Kurogane était assis sur le canapé installé dans la véranda de la maison dans laquelle ils avaient été accueillis. C'était une jolie maison, dont le propriétaire était un botaniste sympathique mais timide qui ne parlait pas beaucoup. La nuit commençait à tomber doucement, mais la pièce était éteinte. Aussi, quand Fye entra pour s'asseoir aux côté de Kurogane, il alluma la lampe apposée au mur au-dessus d'eux. On voyait le jardin au travers des baies vitrées.

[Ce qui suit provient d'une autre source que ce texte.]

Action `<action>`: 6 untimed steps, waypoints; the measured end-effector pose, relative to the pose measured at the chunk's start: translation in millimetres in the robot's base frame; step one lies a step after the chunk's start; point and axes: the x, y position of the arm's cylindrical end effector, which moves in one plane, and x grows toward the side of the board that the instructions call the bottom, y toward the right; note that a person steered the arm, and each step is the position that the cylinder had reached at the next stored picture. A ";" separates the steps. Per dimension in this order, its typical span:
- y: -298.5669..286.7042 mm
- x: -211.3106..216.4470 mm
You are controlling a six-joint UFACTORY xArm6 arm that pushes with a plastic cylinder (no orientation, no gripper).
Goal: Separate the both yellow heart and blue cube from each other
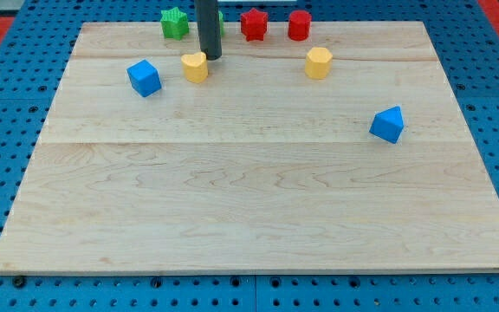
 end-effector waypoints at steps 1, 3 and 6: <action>-15.5 4.0; -136.0 7.9; 63.1 73.9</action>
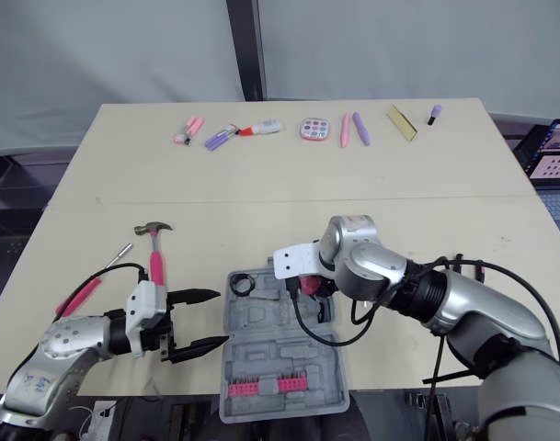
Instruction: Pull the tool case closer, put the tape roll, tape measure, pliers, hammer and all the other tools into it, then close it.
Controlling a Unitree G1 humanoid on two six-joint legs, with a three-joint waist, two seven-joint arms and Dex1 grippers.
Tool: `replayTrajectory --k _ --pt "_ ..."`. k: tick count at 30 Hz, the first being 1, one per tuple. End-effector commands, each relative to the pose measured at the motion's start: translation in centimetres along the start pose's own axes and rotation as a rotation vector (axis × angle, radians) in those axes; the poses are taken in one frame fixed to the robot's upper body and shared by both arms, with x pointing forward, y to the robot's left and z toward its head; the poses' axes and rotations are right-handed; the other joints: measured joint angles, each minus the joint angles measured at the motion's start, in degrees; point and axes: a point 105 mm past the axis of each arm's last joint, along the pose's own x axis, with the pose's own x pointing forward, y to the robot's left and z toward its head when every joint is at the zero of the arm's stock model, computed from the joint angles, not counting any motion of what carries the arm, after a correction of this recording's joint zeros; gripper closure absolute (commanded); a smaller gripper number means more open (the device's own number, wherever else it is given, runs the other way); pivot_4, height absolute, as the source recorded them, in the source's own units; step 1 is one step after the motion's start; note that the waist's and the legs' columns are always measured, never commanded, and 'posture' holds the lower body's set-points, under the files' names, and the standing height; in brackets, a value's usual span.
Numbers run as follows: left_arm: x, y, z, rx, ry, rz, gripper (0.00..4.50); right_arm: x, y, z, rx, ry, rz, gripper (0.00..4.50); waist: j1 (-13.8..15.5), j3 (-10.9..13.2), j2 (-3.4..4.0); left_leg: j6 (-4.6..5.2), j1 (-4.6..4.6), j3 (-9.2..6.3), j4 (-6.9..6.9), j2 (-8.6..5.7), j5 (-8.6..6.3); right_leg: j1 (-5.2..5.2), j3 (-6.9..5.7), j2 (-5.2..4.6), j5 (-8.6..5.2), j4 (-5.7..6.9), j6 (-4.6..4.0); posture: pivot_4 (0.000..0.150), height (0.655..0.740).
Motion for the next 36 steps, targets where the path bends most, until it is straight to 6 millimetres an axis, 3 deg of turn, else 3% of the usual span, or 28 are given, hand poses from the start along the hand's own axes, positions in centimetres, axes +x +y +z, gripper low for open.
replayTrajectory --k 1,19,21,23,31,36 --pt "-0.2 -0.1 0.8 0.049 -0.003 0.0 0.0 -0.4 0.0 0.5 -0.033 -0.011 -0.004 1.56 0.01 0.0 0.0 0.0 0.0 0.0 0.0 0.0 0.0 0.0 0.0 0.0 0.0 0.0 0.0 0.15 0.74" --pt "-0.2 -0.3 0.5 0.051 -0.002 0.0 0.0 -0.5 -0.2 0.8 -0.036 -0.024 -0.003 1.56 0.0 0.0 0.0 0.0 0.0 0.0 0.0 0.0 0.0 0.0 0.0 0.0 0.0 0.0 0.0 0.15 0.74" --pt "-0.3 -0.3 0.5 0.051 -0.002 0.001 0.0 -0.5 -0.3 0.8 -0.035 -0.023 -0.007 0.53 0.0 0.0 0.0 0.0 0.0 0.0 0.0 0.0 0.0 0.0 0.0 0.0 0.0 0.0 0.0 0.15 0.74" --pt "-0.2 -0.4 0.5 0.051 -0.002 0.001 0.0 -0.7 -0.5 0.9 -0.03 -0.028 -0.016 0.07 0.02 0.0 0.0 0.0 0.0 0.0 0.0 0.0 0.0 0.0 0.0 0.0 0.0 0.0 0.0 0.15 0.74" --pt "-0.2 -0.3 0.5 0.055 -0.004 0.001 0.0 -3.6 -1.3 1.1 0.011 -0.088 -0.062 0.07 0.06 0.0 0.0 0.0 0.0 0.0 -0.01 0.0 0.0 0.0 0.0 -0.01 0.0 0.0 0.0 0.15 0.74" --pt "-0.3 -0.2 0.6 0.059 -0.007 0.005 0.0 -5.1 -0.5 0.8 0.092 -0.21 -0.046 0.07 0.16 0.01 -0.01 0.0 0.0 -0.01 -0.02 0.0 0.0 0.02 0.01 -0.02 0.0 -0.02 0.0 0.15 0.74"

"Tu as de la chance, tu trouves souvent un monde dont l'écriture ressemble à la tienne."
"Oui... ça occupe."
Fye sourit, s'allongea sur le côté et posa la tête sur les jambes de son ami. Kurogane posa son bras sur son épaule, de sorte à continuer de lire. Un silence confortable s'installa autour d'eux, entre les parois de verre du jardin d'hiver. Fye avait un léger sourire aux lèvres, qu'il ne tentait pas vraiment de cacher, et que Kurogane avait fait semblant de ne pas relever. Même lorsqu'il repensa à la petite morsure de jalousie qu'il avait ressenti plus tôt dans la journée, il continua de sourire. Parce que toutes les filles du monde pouvait faire du charme à son Kurogane, c'était uniquement avec lui qu'il vivait de tel moment. C'était uniquement avec lui qu'il avait cette complicité. C'était uniquement avec lui qu'il partageait un lien aussi fort. Il se mordit les lèvres pour ne pas sourire davantage, se blottit un peu plus contre Kurogane. Ce dernier avait posé une main sur son épaule et tenait son livre de l'autre. La main qu'il avait posé sur l'épaule de Fye bougeait de temps à autre pour caresser doucement, comme par réflexe, comme s'il n'y pensait pas, le tissu qui la couvrait. Ses mouvements se firent un peu plus larges, un peu plus tendres. Elle descendit le long de son bras, passa sous la manche et remonta pour caresser la peau nue et fraîche de cette épaule ronde et osseuse. Fye la baissa, l'invitant à remonter le long de sa clavicule, jusqu'à son cou qu'elle toucha du bout des doigts avant de retracer les os saillant de sous cette peau trop fine, diaphane. Fye n'osait pas bouger. Malgré l'état de joie dans lequel il était, il était tout de même inquiet. Inquiet de faire un faux-pas et que Kurogane arrête de lui prodiguer ces traitements qu'il aurait souhaité plus fréquents. Il laissa s'échapper un petit soupir.
"Ca va..?"
"Mh-hm, oui..."
Kurogane dégagea sa main du t-shirt qui commençait d'être déformé, la posa dans le cou de Fye. Il posa son livre. Il aimait à dessiner les traits anguleux de Fye du bout des doigts, aurait voulu y laisser une empreinte visible. Il l'observa un moment; ses lèvres minces, tendues; ses pommettes; la façon dont ses paupières étaient animées de soubresauts lorsqu'elles voulaient s'ouvrir mais que leur propriétaire les forçait à rester fermer; son front visible malgré la lourde frange qui le dissimulait... Il eut un rictus, posa sa main sur les cheveux de Fye. Doux, clairs, pas vraiment coiffés, fluides entre ses doigts. L'air lui correspondait tellement bien... Il réprima un soupir, ferma les yeux.
Ils étaient seuls, ensemble.
Lorsqu'il regarde Fye à nouveau, il dormait d'un sommeil léger, était un peu secoué des spasmes qui agitent le corps au fur et à mesure que l'on tombe dans un sommeil plus lourd. La main qu'il avait posé sur sa tête accentuait le poids de Fye contre ses jambes, le rendait plus réel encore, plus présent.
Avec lui.
Il balança sa tête en arrière, la posa doucement contre le mur; le sommeil commençait à l'étreindre lui aussi, mais il se refusait à réveiller Fye et le déranger pour aller se coucher. Ne se l'avouant qu'à moitié, il aimait à passer de tels moments et n'avait absolument aucune intention de les bouleverser quand ils arrivaient. Il n'était pas installé confortablement, son cou avait pris un mauvais angle qui le tiraillerait à son réveil mais la main de Fye sur sa cuisse et sa tête contre son ventre lui était plus précieux qu'un oreiller ou une nuit de sommeil.